Mental health is just as important as physical health to a child's well-being.

Mental health is just as important as physical health to a child's well-being.

Where to Start

Some children have difficulties in school such as problems with concentrating, learning, making or keeping friends, refusing to go to school, bullying or behavior issues. These types of problems can interfere with a child’s ability to learn and be successful at school. To help your child have the best school experience possible, and be sure that their difficulties are not getting in the way of learning, it is important to find out the nature of the problem that your child is experiencing.

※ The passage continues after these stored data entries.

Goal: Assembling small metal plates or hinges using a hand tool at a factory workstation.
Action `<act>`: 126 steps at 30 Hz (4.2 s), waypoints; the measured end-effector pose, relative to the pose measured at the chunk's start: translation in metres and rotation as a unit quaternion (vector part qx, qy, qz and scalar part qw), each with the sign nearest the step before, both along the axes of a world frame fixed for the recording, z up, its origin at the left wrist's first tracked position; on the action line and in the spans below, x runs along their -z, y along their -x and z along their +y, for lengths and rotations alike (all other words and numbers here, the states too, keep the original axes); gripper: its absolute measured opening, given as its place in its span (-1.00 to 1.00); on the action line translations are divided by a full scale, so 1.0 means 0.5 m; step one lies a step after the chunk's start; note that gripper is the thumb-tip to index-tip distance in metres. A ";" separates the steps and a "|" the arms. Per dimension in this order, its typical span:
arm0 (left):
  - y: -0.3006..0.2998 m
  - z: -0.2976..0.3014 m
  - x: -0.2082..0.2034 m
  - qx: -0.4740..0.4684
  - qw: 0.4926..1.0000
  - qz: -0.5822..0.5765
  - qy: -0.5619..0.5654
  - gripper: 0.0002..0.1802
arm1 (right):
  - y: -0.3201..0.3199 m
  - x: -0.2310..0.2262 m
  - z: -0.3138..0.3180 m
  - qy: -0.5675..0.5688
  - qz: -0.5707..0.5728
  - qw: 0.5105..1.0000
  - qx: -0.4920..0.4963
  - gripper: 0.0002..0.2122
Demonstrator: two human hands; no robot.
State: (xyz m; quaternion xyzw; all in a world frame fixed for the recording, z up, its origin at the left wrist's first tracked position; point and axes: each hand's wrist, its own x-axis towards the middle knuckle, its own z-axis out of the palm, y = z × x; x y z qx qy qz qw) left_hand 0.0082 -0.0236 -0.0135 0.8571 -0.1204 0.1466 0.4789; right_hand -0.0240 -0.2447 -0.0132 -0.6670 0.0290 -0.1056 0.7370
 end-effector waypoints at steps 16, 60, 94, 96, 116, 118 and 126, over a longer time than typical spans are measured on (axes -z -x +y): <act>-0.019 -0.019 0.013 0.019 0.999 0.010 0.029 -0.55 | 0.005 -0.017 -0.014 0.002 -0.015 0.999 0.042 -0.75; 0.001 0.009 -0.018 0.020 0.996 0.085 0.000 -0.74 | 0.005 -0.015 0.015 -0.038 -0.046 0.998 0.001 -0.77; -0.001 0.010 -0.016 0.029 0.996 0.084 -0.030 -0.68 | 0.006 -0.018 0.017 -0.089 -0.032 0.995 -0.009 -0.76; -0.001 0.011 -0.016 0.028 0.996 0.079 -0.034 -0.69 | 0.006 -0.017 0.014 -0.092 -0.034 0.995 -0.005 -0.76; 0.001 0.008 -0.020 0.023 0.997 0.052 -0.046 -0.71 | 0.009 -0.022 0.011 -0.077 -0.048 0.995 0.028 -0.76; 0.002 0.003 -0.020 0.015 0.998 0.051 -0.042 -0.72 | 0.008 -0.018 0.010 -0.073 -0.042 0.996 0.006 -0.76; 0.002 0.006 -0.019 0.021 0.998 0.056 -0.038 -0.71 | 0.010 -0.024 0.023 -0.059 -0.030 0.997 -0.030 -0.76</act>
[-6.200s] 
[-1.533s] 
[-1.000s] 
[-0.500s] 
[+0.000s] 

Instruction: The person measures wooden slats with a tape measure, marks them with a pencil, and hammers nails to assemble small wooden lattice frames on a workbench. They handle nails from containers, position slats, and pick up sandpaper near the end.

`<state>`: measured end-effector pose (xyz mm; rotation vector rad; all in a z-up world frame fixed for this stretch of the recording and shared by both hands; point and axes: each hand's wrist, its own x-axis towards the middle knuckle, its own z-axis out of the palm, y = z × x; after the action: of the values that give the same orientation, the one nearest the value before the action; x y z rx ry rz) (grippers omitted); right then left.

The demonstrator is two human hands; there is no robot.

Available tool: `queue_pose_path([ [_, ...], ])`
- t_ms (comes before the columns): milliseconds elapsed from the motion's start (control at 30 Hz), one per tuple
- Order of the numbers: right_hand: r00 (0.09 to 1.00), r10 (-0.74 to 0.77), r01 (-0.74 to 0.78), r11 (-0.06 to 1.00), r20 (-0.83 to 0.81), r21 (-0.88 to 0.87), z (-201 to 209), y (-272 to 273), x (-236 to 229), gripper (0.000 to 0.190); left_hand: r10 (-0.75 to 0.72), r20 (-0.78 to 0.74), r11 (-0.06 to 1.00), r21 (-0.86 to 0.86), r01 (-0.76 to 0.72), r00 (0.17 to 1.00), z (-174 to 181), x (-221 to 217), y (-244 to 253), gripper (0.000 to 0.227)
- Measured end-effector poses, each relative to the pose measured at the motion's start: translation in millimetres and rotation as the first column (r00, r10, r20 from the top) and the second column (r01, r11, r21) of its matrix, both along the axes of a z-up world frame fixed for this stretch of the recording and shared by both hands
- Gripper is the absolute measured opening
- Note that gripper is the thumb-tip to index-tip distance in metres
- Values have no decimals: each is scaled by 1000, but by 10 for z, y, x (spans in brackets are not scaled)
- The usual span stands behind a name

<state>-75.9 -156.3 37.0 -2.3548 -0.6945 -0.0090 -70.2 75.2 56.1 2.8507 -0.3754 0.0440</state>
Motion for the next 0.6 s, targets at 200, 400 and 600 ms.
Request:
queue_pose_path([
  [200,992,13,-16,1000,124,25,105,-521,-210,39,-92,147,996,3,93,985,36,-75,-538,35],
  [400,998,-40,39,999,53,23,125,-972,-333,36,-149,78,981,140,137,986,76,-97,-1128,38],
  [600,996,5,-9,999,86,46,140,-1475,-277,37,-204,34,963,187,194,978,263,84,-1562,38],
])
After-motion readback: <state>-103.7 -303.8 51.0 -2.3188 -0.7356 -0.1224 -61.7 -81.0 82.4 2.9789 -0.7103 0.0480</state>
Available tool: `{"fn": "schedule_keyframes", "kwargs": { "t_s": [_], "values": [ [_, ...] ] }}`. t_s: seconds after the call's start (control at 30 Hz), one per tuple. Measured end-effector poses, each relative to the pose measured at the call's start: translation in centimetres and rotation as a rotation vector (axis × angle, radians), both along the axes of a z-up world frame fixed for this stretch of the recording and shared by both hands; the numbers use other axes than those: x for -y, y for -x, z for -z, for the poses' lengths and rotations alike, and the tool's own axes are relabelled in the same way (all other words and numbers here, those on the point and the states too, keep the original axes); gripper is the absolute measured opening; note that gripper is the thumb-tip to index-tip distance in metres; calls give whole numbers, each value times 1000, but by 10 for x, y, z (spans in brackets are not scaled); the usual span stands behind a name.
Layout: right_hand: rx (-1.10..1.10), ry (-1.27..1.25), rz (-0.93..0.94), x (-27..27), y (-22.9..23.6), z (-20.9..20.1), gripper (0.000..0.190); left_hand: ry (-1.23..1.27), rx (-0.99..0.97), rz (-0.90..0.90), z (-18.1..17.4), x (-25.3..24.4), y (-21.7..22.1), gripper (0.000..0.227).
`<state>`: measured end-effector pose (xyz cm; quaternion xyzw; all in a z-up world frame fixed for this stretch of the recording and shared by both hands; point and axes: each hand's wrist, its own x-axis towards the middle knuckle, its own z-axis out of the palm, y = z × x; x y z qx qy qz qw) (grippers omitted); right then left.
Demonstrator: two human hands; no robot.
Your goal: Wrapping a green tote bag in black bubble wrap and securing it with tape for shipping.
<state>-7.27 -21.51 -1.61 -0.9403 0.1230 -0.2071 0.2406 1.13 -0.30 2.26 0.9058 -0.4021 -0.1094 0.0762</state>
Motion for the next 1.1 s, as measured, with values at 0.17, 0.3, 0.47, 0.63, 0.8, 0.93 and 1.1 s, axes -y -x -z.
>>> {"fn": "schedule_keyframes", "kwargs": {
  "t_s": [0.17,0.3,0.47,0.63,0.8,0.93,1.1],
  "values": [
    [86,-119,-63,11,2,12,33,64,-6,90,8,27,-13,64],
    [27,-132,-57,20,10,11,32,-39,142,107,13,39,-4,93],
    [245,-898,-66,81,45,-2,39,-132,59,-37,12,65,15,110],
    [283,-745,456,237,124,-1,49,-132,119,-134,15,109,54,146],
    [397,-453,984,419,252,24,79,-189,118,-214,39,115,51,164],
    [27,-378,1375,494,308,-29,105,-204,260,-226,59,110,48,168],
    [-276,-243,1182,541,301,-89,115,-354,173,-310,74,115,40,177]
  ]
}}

Problems can be due to unaddressed emotional, psychiatric and behavioral difficulties as well as learning disorders and disabilities.

Some warning signs to look for include: changes in school performance (changes in grades), mood changes, complaining of illness before school, increased disciplinary problems at school, experiencing problems at home or family situation (stress, trauma, divorce, substance abuse, domestic violence), communication from teachers about problems at school, and dealing with an existing mental health disorder or disability.

If you are concerned about your child’s mental health and educational needs, a good first step is to contact a classroom teacher. Often, there are other support staff you can talk to as well, including the school nurse, assistant teachers, school resource staff, guidance counselors, school counselors, social workers and even your child’s gym teacher. Any professional school staff that has ongoing contact with your child can be a potential source of information. You can also talk to your school’s principal or assistant principal if you need additional help. The more you are involved and the more questions you ask will result in you having a better understanding of the difficulties your child may be facing and where to start to address your concerns. If you feel that you have done everything you can to get the best help or support for your child and you still have remaining concerns, you can also contact your school’s district superintendent to discuss your concerns and if needed, request a formal evaluation. Please see the “frequently asked questions,” section to find out more about working with your child’s school.

Screening and Assessment

If you or your child’s teacher has concerns about your child’s behavior or development, a screening may be conducted to learn more about the potential problem. A mental health screening tool may be used to decide if more testing is needed. Screenings are usually brief surveys that you, your child, or another adult at the school that knows your child would complete to see what symptoms may be present. If potential problems are found, an assessment may be recommended to gather more information or to provide a formal diagnosis. An assessment would usually be conducted by the school psychologist or other trained and licensed professionals and would include a review of your child’s medical history, family history, and social development collected through records, questionnaires, and interviews. This information would be combined into a written report with recommendations for services or supports to meet your child’s needs.